スポーツ復帰について

Healing Potentialという概念


一般的に、術後のスポーツ復帰に関しては、ある時期になれば何をして良いというプロトコールに沿って行われているのが現状である。

たとえば、術後1週で可動域訓練、3週で全荷重、3ヶ月でジョギング、6ヶ月でスポーツ復帰といった具合に、決められたパス通りに説明されている。

それは、「同じ人間であるから、治癒過程も同じである」という概念に基づいている。そして「スポーツ選手といえども靭帯と骨が付く速度は一般人と変わらない」という理論に発展する。

いわば動物実験や基礎的研究でのデータをもとに考えられたメニューといえる。しかし、実際の生体内での治癒過程というのは詳しく分かっていない。


確かに、全員画一的なプロトコールに当てはめて管理すれば、術者もリハビリ担当者も楽であるし、安全であろう。しかし、切実なのは選手本人であって、一刻でも早い復帰を希望しているのも事実である。

われわれは、「同じ人間であるから、治癒過程も同じである」という考えは持っていない。

むしろ、治癒能力は個々に異なるものであり、それをいかに見極めるか。そして、その能力を最大限に引き出し、その個人にとっての最善のリハビリメニューを作成することが我々に課せられた使命と考えている。


以前のように大学でオペばかりやっていたころは、術後のリハビリにはあまり関心が無かった。というか、オペの技術的なことばかりに眼が向いてしまい、オペで大半が決まり、その後はどのようなリハビリをやってもゴールは似たようなものになると考えていた。

しかし、大学を離れ、自分でスポーツ復帰まで管理できるシステムを作り上げて、初めてリハビリの重要性、リハビリのやり方によってスポーツ復帰が大きく左右されることを知った。

関節鏡視下手術の精度が飛躍的に向上し、成績も安定してきた昨今においては、手術が終わった時点が、まさに復帰に向けたスタートと言える。


20歳の若いスポーツ選手と50歳の中年サラリーマンでは明らかに治癒能力が異なるし、合併損傷の有無や程度にも大きく左右される。我々は若くて身体能力の高い選手ほど、創傷治癒能力が高いことを経験上知っている。
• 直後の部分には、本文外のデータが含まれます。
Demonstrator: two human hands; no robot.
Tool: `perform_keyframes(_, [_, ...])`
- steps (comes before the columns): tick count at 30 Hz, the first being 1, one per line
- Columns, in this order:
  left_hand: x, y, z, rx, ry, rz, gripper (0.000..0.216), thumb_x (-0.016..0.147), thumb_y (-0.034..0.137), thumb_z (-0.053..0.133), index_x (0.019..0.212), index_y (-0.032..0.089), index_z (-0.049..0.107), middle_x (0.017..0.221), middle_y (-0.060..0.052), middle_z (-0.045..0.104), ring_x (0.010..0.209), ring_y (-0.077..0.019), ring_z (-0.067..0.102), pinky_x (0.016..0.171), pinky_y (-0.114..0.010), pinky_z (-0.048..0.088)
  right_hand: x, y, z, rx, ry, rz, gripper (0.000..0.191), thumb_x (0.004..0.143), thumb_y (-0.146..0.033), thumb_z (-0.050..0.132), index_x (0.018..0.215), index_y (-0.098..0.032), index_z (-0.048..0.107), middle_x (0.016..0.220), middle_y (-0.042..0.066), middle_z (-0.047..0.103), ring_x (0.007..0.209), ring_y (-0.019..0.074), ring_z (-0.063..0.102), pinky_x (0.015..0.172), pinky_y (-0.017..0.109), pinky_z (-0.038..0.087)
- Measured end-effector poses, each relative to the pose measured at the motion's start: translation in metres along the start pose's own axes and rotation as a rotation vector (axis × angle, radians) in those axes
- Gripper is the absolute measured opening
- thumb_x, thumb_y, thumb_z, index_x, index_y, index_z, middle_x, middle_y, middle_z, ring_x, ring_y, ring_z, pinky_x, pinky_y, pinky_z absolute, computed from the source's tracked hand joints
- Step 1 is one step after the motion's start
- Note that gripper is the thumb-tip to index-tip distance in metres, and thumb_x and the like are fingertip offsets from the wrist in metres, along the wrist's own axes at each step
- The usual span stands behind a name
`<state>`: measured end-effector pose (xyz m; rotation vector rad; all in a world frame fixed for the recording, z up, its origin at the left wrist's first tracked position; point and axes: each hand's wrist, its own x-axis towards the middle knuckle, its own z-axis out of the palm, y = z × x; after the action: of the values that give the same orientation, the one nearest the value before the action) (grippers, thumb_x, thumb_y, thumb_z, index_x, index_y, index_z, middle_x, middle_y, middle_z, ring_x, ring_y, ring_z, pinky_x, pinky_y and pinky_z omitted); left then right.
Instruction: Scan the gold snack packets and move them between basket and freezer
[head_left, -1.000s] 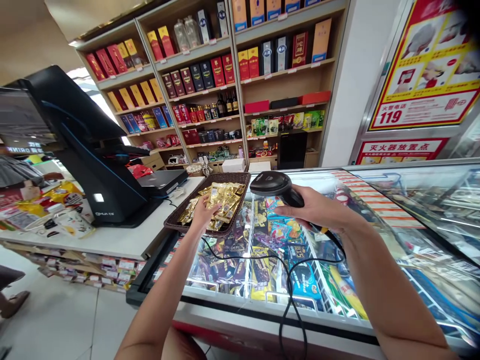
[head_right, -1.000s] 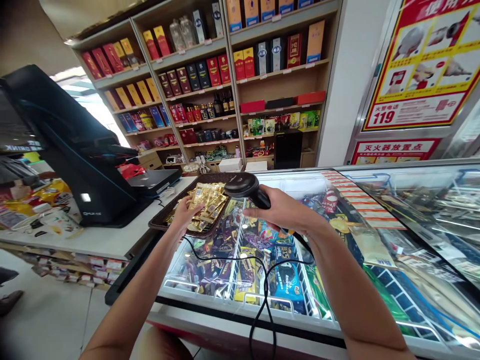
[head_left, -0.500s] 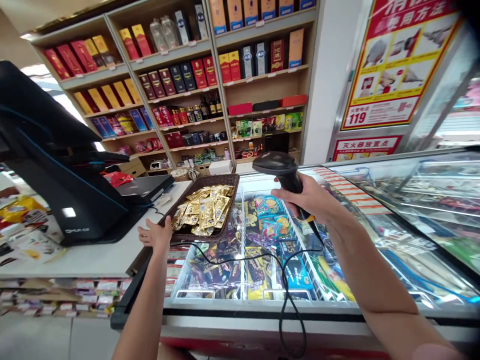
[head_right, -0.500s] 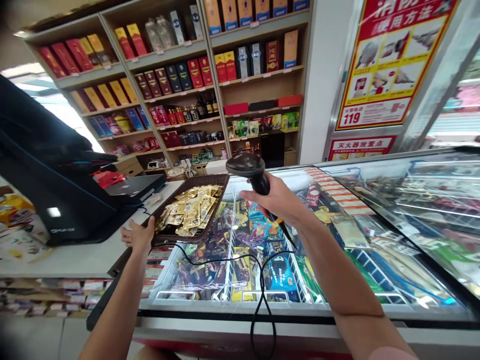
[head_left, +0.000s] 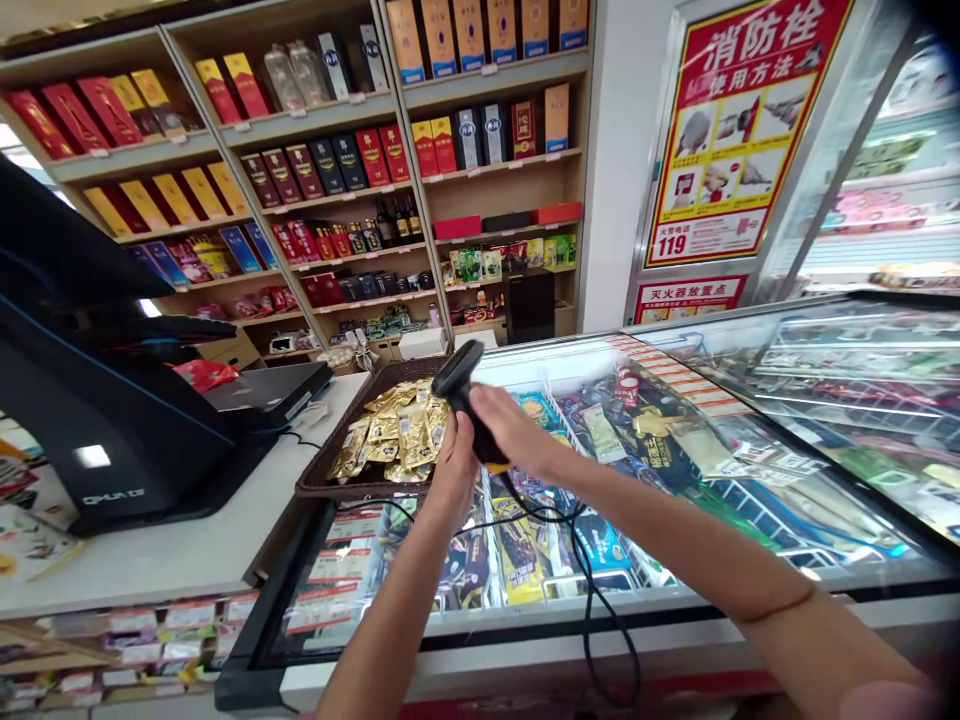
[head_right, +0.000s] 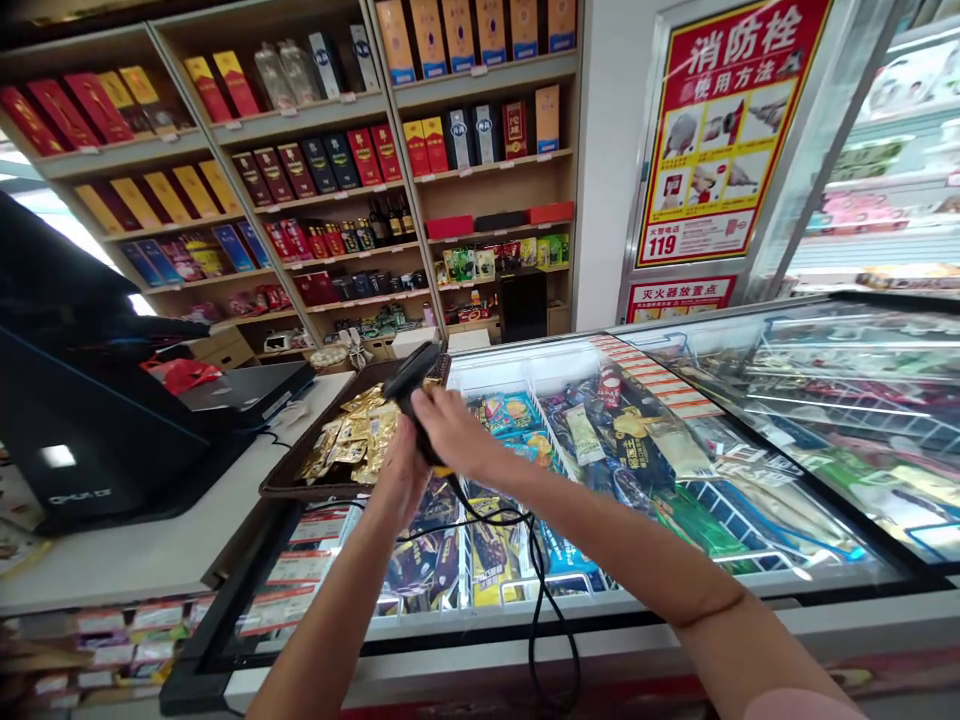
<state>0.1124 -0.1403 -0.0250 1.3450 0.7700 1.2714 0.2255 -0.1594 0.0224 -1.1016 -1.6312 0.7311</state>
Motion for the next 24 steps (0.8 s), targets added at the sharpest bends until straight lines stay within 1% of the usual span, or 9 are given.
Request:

前十字靭帯再建後3〜4ヶ月で筋力の左右差もほとんどなく、公式戦に復帰し、受傷前にほぼ近いパフォーマンスを発揮する選手が稀に現れる。かと思えば、術後1年経っても、なかなか筋力も戻らず、パフォーマンスの低下を余儀なくされている選手も稀に存在する。

この違いは何か。

もちろん様々な要因が関与しているが、その2例が全く同じ疾患で同じ手術を受けたとするならば、最も大きなものは、適切な時期に適切なリハビリを出来たかどうかだと思う。
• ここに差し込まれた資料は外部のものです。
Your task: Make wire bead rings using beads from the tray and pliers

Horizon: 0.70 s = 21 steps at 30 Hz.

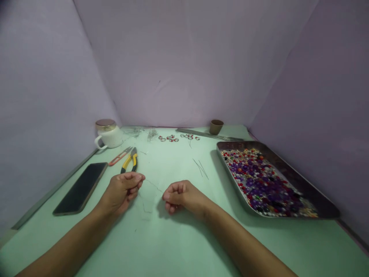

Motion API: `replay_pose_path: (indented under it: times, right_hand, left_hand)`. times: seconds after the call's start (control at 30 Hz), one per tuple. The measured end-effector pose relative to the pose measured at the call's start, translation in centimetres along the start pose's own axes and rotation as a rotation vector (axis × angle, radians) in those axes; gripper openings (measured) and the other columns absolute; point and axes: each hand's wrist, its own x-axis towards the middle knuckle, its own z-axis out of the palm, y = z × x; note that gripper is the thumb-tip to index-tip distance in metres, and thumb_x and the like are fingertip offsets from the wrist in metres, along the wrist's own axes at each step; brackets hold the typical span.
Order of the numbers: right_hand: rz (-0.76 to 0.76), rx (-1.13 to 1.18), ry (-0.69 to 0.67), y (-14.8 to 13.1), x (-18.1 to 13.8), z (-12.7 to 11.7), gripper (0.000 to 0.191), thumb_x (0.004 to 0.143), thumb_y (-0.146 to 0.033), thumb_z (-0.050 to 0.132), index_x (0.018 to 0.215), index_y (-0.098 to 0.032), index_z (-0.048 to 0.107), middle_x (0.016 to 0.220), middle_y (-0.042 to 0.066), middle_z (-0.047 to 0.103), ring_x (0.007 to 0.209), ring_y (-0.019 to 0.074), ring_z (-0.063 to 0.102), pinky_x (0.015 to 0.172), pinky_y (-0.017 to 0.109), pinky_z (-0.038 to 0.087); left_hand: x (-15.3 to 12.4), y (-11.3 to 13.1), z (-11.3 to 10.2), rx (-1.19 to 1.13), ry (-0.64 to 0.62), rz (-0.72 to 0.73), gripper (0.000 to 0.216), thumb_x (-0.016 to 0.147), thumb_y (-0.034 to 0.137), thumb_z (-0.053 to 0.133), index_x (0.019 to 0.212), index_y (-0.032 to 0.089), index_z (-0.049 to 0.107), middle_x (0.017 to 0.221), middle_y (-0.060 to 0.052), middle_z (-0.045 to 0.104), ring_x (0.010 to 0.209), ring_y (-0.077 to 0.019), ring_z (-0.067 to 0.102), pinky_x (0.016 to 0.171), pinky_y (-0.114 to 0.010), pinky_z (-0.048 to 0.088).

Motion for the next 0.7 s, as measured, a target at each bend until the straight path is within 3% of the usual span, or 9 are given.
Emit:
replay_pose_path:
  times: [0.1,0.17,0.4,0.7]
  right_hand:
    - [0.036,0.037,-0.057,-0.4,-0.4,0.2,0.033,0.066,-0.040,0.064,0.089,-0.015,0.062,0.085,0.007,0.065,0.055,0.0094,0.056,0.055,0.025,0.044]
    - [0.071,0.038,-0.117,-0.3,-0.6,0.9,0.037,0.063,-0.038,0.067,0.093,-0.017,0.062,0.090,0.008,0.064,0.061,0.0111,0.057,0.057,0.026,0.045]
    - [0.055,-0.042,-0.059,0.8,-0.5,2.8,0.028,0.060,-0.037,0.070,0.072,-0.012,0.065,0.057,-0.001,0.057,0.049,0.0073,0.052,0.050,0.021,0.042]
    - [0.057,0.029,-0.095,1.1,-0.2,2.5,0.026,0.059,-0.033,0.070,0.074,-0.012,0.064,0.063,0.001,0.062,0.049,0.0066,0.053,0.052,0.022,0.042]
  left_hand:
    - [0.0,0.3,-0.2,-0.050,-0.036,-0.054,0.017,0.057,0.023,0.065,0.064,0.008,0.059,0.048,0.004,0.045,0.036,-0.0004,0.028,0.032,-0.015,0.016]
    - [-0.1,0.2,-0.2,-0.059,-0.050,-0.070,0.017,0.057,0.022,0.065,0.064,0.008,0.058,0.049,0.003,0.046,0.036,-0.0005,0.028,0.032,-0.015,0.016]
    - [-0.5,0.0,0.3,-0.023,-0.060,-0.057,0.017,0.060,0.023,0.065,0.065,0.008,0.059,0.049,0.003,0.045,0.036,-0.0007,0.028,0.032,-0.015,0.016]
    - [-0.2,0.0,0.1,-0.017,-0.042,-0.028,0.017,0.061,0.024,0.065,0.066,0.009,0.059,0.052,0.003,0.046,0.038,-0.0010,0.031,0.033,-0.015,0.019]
そして、全く同じようにリハビリを受けたとしても、スポーツ復帰の時期が異なってくる。

その違いは、個々の治癒能力(Healing Potential)の違いと考えている。

我々は、このHealing Potentialという概念を考え、リハビリ現場に導入している。

現在我々は、何週になったからこの運動を始めるというような画一的なリハビリのアプローチはしていない。選手個人のHealing Potentialを評価し、反応を見ながら、リハビリメニューを進行させている。


我々が行っているHealing Potentialの評価のポイントは 
   @年齢
   A術前の筋力低下の程度
   B合併損傷の有無と程度
   C術後関節可動域回復までの期間
   D負荷をかけた際の関節腫脹の程度
   E筋力回復の速度
  F競技特有の動作に対する不安感の有無 
などであるが、

最も重要視しているのが、
  次のトレーニングメニューにステップアップしようとする選手本人の意欲
である。

これらが、医師、理学療法士、アスレティックトレーナーの監視下に進行すれば、その個人にとって最短、最善のスポーツ復帰へのアプローチとなると考えている。